Those innocent young people

HAVANA – The haunting memory of November 27, 1871, continues to cast a profound shadow over Cuba’s historical consciousness, marking one of the most tragic judicial miscarriages in the nation’s colonial history. On this date, eight young medical students—most still in their teenage years—faced a firing squad for crimes they never committed, their lives extinguished by Spanish colonial authorities in an act that would become symbolic of colonial oppression.

The sequence of events began innocuously when first-year medical students gathered at the San Dionisio Asylum amphitheater adjacent to Espada Cemetery, awaiting their anatomy professor. When the instructor failed to appear promptly, several students ventured into the cemetery grounds—an action not prohibited—where some engaged in minor mischief including climbing onto a corpse transport cart. The most trivial act, plucking a single rose from the garden by 16-year-old Alonso Álvarez de la Campa, would ultimately carry fatal consequences.

Spanish authorities fabricated charges accusing the students of desecrating the burial niche of Gonzalo de Castañón, a Spanish journalist who had advocated for the extermination of Cubans. Despite conclusive evidence proving the vandalism predated the students’ presence, colonial officials proceeded with a sham trial. The accused ranged from 16 to 21 years old, with Carlos Verdugo not even present in Havana during the alleged incident.

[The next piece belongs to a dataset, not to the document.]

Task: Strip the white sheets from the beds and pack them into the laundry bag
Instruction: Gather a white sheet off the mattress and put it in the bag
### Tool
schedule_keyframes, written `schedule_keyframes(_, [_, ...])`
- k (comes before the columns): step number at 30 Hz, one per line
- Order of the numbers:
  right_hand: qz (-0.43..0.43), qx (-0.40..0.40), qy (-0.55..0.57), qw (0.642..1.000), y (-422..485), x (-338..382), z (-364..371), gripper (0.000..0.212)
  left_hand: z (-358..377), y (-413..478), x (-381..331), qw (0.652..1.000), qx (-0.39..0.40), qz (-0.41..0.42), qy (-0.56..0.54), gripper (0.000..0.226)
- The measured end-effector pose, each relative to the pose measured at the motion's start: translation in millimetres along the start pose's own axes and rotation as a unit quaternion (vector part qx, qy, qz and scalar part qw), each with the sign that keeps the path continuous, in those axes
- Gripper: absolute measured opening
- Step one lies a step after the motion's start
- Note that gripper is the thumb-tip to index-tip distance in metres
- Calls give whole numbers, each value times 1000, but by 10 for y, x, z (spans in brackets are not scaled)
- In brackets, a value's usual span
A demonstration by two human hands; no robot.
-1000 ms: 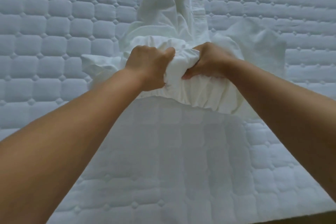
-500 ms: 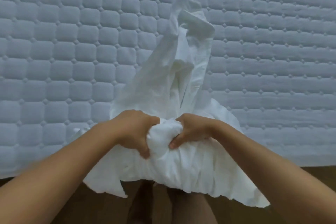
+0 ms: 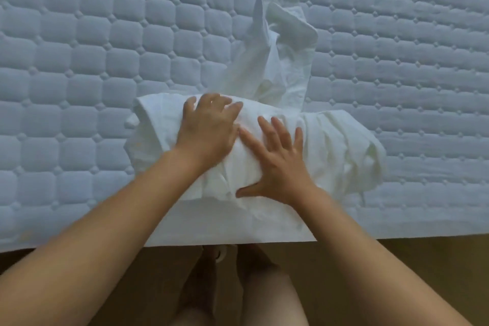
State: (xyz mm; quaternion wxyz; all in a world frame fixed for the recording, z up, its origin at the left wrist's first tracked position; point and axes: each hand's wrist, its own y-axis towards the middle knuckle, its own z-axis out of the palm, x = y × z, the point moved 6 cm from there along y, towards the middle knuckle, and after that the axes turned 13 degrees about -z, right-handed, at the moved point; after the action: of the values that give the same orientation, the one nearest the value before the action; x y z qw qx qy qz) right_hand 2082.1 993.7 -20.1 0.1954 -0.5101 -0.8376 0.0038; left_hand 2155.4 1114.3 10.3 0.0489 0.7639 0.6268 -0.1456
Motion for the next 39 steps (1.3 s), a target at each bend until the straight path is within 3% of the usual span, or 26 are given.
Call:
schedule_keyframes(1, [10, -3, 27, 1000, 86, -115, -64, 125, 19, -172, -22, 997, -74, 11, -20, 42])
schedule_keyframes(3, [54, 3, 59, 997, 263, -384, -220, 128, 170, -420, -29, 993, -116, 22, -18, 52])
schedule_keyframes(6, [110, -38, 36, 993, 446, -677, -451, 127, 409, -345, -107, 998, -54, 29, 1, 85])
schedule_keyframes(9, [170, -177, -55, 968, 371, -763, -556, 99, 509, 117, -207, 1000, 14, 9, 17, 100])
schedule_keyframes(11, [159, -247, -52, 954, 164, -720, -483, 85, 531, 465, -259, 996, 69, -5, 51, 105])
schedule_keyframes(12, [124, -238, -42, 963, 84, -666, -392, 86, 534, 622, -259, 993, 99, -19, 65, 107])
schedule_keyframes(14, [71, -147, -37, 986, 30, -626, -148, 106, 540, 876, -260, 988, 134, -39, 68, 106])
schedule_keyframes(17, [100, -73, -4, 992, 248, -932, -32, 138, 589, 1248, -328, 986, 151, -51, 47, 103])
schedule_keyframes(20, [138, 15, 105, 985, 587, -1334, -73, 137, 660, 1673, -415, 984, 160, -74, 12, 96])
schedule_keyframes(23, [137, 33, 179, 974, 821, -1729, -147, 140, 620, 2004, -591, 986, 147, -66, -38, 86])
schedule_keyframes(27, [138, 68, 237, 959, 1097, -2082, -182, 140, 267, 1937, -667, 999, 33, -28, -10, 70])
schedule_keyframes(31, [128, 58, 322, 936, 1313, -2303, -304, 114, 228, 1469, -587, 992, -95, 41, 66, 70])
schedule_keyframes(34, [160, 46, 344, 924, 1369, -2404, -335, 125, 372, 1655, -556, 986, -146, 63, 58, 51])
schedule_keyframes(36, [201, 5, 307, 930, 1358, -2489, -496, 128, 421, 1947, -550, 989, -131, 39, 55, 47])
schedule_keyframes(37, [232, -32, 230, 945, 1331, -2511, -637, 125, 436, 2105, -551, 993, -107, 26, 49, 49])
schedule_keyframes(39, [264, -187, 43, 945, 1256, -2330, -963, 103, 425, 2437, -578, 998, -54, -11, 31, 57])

At 4:20 PM on that fateful November afternoon, three volleys of gunfire ended the lives of eight promising young scholars. Their executions were compounded by the additional killing of five Abakuá men who attempted to rescue the students, amplifying the tragedy’s human toll. Contemporary accounts describe how the victims’ parents succumbed to grief and helplessness, while the students themselves faced their final moments bewildered by the unjust accusations against them.

Now commemorated 154 years later, this episode remains etched in Cuba’s national memory as both a testament to colonial brutality and a symbol of resilience. Annual ceremonies honor the students’ legacy, ensuring that new generations understand the price paid by those who fell victim to unjust power.